+++ Information provided +++

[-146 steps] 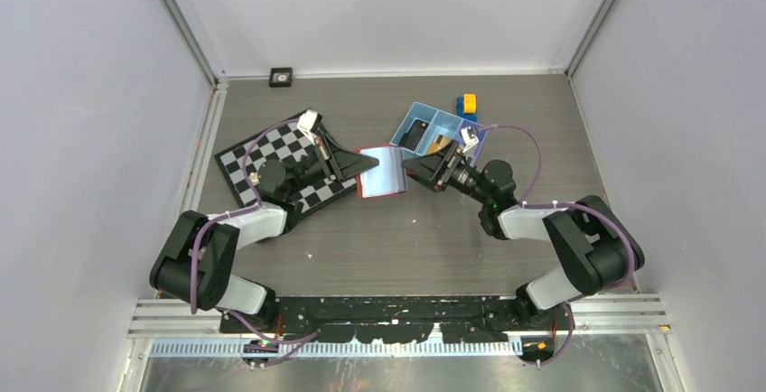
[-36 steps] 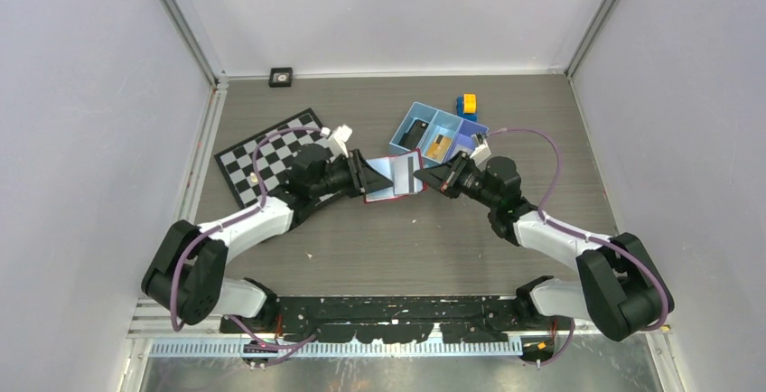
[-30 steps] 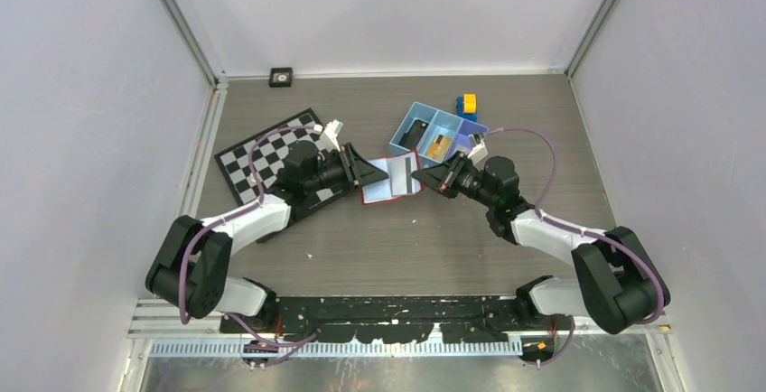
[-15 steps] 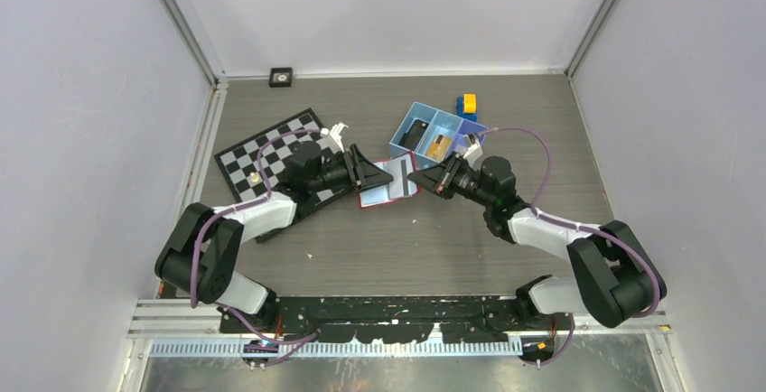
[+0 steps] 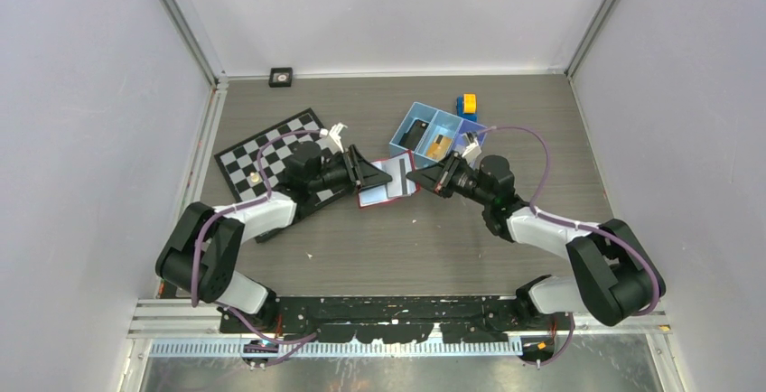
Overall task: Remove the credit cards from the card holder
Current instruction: Remove the credit card from the card holder.
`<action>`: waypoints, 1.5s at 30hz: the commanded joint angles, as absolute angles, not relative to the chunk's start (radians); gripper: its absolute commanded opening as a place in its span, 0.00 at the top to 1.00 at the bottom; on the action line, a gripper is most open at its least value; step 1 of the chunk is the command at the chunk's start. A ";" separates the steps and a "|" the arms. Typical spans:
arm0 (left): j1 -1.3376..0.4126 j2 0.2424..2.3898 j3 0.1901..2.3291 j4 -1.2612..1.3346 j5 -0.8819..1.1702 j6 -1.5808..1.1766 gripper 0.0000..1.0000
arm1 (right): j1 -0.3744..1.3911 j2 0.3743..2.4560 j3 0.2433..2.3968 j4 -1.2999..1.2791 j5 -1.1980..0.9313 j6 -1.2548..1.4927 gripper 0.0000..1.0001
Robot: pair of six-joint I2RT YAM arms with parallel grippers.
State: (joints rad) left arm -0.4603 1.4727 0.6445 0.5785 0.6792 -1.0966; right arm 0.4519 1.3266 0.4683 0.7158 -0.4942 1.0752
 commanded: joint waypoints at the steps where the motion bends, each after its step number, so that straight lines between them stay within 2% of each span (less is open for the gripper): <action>1: -0.456 1.475 0.627 0.737 0.718 -1.147 0.72 | 0.465 1.337 0.520 0.795 -0.505 1.079 1.00; 3: -0.450 1.459 0.615 0.780 0.727 -1.160 0.82 | 0.464 1.341 0.525 0.767 -0.497 1.067 0.99; 5: -0.444 1.441 0.606 0.805 0.731 -1.160 0.90 | 0.465 1.343 0.530 0.734 -0.486 1.057 0.92; 6: -0.442 1.435 0.602 0.812 0.731 -1.160 0.93 | 0.465 1.347 0.531 0.732 -0.485 1.055 0.85; 9: -0.442 1.427 0.600 0.847 0.740 -1.166 0.98 | 0.465 1.367 0.534 0.755 -0.502 1.071 0.71; 14: -0.439 1.440 0.597 0.911 0.761 -1.197 1.00 | 0.466 1.427 0.527 0.897 -0.562 1.146 0.66; 16: -0.435 1.442 0.596 0.910 0.762 -1.198 1.00 | 0.465 1.443 0.525 0.937 -0.569 1.168 0.71; 20: -0.426 1.445 0.594 0.899 0.762 -1.201 1.00 | 0.466 1.437 0.515 0.955 -0.563 1.173 0.90; 22: -0.425 1.450 0.594 0.899 0.763 -1.204 0.99 | 0.466 1.425 0.512 0.955 -0.561 1.169 0.93; 25: -0.424 1.462 0.594 0.924 0.774 -1.223 0.89 | 0.465 1.415 0.514 0.932 -0.557 1.156 0.98; 28: -0.425 1.478 0.592 0.979 0.789 -1.253 0.82 | 0.468 1.420 0.517 0.931 -0.560 1.156 0.99; 41: -0.425 1.534 0.611 1.021 0.830 -1.304 0.75 | 0.490 1.437 0.529 0.968 -0.582 1.158 0.99; 43: -0.425 1.546 0.606 1.066 0.829 -1.323 0.80 | 0.495 1.435 0.531 0.966 -0.583 1.155 0.99; 45: -0.423 1.549 0.603 1.097 0.830 -1.340 0.90 | 0.495 1.431 0.527 0.964 -0.574 1.154 0.99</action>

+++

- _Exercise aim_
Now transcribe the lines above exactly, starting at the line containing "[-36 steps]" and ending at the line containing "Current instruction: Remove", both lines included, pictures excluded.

- _Exercise result_
[-36 steps] 
[-30 steps] 
[-15 steps] 
[+0 steps] 
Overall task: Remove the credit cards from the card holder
Current instruction: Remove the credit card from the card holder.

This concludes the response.